I'm not talking about projections or wishful thinking. I'm talking about permits filed, ground broken, votes passed, and cranes in the air. Northeast Florida is in the middle of a genuine growth moment — and the families and investors who recognize it early are the ones who benefit most.
Here's what's actually happening right now.
Downtown Jacksonville: $8.8 Billion and Counting
For years Jacksonville had a reputation as a city of big plans and slow follow through. That era is over.
Downtown Jacksonville currently has $8.8 billion in its active development pipeline. Not proposals. Not renderings. Active investment with shovels in the ground.
Here's what's underway:
The Four Seasons Hotel and Private Residences is under active construction on the Northbank of the St. Johns River — a 10-story luxury development backed by Jacksonville Jaguars owner Shad Khan. The building topped off in August 2025 and is targeted for completion in 2027. When it opens it will bring 170 hotel rooms, 26 private residences starting at $4.7 million, an 11,000 square foot spa, a 78-slip marina, and three restaurants with Michelin-starred chefs to downtown Jacksonville. The project recently secured $360 million in construction financing from Goldman Sachs — the largest private project loan in the city's history. Jacksonville is getting a Four Seasons. Let that land for a second.

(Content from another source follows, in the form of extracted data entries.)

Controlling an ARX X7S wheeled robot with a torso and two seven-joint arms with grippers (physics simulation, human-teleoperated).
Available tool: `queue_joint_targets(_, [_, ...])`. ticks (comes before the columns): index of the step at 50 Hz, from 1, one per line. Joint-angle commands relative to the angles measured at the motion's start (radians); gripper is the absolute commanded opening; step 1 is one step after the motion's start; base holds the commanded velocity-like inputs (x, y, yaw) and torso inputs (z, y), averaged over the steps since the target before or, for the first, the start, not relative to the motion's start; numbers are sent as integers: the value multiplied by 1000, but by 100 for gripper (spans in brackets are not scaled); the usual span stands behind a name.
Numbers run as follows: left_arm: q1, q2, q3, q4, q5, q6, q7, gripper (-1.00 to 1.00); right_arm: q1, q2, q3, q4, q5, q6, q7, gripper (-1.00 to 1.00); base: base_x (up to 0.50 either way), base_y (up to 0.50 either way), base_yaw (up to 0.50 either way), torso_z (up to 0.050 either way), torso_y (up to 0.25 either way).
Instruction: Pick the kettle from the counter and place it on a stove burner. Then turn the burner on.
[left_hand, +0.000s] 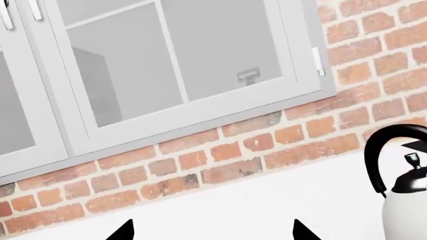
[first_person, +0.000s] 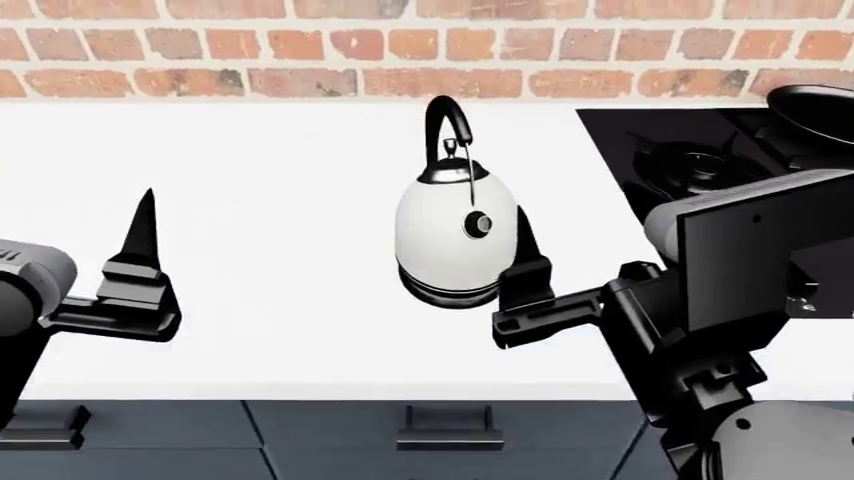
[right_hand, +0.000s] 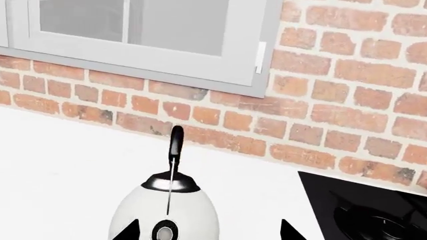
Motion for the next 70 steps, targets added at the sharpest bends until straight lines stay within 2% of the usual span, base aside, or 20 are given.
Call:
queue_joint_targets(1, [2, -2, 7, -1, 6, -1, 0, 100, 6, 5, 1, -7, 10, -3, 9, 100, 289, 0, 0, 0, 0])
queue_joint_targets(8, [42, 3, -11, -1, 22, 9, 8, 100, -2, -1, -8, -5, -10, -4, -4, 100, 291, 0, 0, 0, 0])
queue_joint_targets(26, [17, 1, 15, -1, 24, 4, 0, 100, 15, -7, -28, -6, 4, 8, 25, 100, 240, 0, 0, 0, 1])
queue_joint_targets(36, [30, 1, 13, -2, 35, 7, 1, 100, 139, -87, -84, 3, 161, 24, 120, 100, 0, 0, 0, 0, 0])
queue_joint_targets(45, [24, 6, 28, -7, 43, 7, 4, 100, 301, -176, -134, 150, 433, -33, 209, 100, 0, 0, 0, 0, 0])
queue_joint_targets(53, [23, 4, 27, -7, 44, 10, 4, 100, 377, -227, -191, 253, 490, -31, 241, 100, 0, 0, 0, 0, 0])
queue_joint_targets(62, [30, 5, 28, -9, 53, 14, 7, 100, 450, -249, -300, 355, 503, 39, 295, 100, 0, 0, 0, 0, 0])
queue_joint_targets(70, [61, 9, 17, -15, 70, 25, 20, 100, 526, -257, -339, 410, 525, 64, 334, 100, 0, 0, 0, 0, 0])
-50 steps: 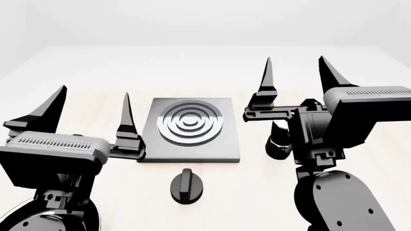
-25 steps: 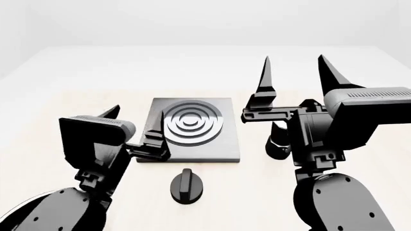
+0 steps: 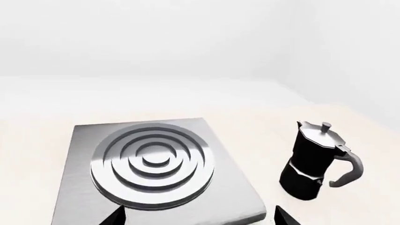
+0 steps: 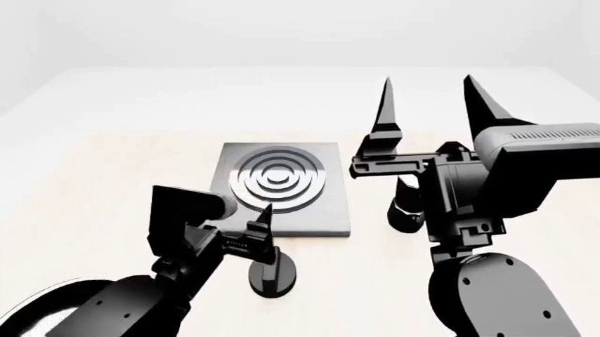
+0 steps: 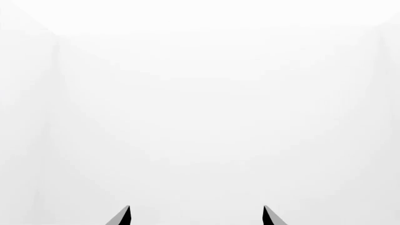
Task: Turn on the stove and put the moka pot on it.
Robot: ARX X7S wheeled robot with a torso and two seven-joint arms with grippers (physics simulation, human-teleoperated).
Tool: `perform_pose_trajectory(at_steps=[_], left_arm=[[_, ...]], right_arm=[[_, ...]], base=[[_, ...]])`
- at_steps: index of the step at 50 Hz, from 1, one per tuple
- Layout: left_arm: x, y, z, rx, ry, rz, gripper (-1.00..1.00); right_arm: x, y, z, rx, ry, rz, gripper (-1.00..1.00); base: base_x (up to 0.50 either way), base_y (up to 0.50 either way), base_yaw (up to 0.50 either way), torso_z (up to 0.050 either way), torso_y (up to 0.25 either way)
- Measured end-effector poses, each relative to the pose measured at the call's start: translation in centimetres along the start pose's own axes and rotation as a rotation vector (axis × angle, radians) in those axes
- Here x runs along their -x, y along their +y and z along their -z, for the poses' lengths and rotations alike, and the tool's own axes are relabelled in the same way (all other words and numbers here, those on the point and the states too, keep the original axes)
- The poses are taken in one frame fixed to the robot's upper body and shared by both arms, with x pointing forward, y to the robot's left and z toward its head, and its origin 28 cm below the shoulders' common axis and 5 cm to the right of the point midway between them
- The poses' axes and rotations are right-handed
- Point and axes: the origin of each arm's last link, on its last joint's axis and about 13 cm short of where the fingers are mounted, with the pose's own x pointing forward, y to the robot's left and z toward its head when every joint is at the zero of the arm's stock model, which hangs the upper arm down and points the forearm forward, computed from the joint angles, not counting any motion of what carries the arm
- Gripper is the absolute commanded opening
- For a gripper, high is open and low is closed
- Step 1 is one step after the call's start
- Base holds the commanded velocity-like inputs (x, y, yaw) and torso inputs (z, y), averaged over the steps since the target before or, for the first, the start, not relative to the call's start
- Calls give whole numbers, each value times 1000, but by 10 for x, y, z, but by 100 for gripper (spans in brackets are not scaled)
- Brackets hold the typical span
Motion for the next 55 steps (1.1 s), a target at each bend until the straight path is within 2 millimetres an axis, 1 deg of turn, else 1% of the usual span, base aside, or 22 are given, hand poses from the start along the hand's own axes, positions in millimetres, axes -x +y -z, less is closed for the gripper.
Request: perform_pose_trajectory(at_steps=[15, 28, 55], left_arm=[[-2, -5, 21, 33, 98, 38, 100], [-2, -5, 38, 44, 171, 33, 100], [-6, -6, 57, 20, 255, 6, 100]], right_arm=[[0, 0, -3, 0, -6, -4, 100], [0, 2, -3, -2, -5, -7, 100], [3, 3, 1, -9, 4, -14, 100]], base=[[0, 0, 0, 0, 0], [0, 0, 0, 0, 0], [0, 0, 0, 0, 0]])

The Jaguars Stadium renovation is a $1.4 billion project that keeps the NFL in Jacksonville and positions the city to host major events for decades. This isn't just about football. Stadium-anchored development transforms surrounding neighborhoods — hotels, restaurants, retail, residential. It's already happening.
Gateway Jax is a $2 billion mixed-use development reshaping the urban core. In May 2025 they broke ground on their second structure — a mixed-use building with 286 residential units and nearly 20,000 square feet of retail. The city is putting serious money into incentives to make this happen because they know what it means for long term property values.
Riverfront Plaza has opened on the former site of the Jacksonville Landing — a brand new park on the Northbank with an event lawn, improved Riverwalk, and a second phase under construction that includes a beer garden and pedestrian connections to the Main Street Bridge.
This is a city in the middle of a genuine transformation. And the families relocating here right now are buying into that trajectory.
The Margaritaville Coming to St. Johns County
This one gets people's attention — and for good reason.
A Compass Hotel by Margaritaville is in active development at Beachwalk — a master-planned community off County Road 210 in St. Johns County. The project has cleared key county approval hurdles and is advancing through permitting.
Here's what's planned: a five-story boutique hotel with 132 rooms, 68 short-term stay cottages with up to six bedrooms, all situated on Beachwalk's 13-acre Crystal Lagoon. A full-service restaurant is also planned for the site.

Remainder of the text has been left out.